Select from the data all lines with the word "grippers".

Start of Block

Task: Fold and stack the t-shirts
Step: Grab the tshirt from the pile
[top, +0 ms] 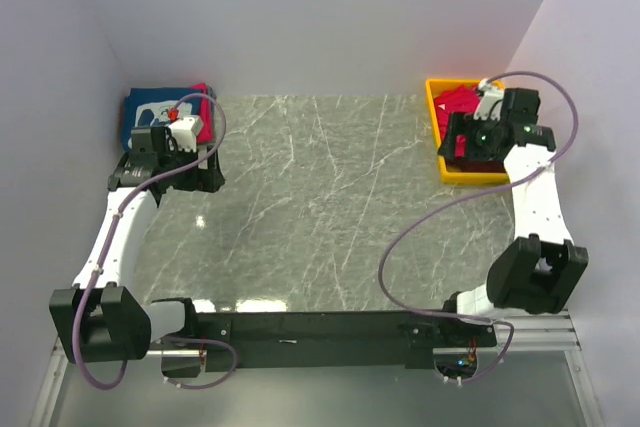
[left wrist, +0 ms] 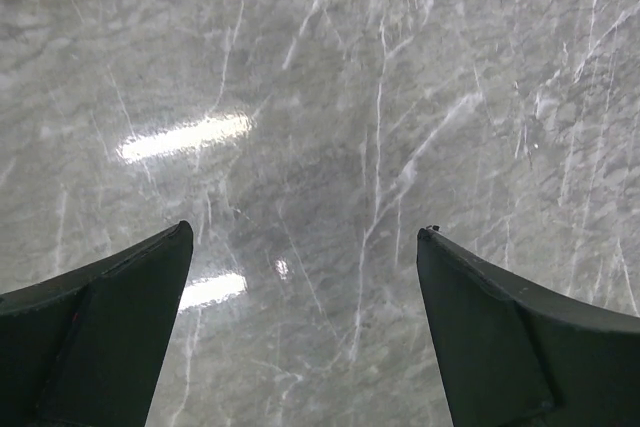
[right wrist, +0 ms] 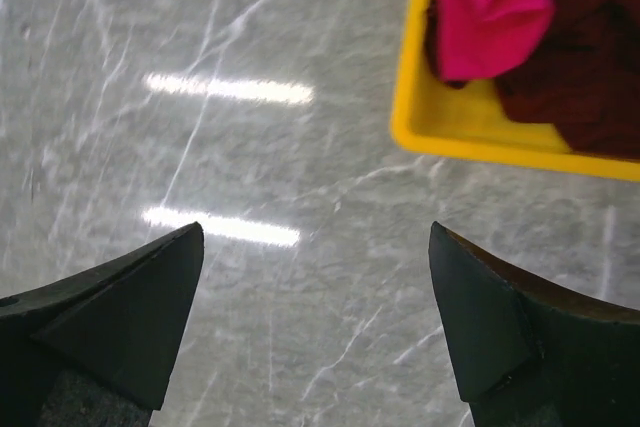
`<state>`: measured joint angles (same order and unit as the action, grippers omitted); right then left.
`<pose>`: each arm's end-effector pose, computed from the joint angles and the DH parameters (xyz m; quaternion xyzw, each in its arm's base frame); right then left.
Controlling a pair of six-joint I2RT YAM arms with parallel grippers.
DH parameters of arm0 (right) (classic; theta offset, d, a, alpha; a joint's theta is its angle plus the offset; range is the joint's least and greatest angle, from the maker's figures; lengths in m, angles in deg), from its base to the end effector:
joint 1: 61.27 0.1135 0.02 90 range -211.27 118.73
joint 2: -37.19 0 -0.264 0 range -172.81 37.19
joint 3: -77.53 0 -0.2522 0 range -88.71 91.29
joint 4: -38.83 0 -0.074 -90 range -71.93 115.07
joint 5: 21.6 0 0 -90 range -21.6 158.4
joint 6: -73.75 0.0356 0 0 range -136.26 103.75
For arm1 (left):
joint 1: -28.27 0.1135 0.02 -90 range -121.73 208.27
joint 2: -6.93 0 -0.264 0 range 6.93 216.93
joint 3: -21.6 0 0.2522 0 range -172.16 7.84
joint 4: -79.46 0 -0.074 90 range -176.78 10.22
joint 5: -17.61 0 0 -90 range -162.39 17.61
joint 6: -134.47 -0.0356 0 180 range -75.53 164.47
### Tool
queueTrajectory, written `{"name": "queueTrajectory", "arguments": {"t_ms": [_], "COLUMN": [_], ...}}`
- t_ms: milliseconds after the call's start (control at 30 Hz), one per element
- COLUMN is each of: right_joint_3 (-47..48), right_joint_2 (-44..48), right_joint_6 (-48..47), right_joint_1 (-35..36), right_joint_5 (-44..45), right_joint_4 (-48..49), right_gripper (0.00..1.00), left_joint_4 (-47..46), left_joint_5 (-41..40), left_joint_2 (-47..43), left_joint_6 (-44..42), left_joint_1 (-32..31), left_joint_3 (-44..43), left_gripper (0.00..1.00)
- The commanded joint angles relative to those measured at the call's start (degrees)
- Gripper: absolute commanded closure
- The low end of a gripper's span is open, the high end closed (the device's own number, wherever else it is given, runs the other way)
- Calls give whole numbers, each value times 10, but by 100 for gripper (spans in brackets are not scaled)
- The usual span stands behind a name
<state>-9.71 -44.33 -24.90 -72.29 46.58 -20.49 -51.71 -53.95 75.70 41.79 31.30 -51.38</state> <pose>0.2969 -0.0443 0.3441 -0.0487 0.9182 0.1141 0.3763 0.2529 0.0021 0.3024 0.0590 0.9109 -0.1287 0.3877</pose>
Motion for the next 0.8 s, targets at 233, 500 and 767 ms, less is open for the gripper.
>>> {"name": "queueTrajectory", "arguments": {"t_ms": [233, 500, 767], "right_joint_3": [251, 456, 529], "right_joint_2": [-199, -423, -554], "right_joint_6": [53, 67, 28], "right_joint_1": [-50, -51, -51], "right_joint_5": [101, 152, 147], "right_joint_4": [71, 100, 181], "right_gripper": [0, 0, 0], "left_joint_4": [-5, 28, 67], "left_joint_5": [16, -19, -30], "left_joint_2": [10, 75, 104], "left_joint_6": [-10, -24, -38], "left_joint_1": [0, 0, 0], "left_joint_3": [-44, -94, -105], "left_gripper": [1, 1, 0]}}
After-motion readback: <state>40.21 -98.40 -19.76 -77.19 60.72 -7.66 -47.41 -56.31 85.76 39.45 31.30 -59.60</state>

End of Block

• Answer to this problem
`<state>`: measured joint angles (same order and unit as the action, grippers omitted); right then left.
Controlling a pair of six-joint I2RT YAM arms with parallel grippers.

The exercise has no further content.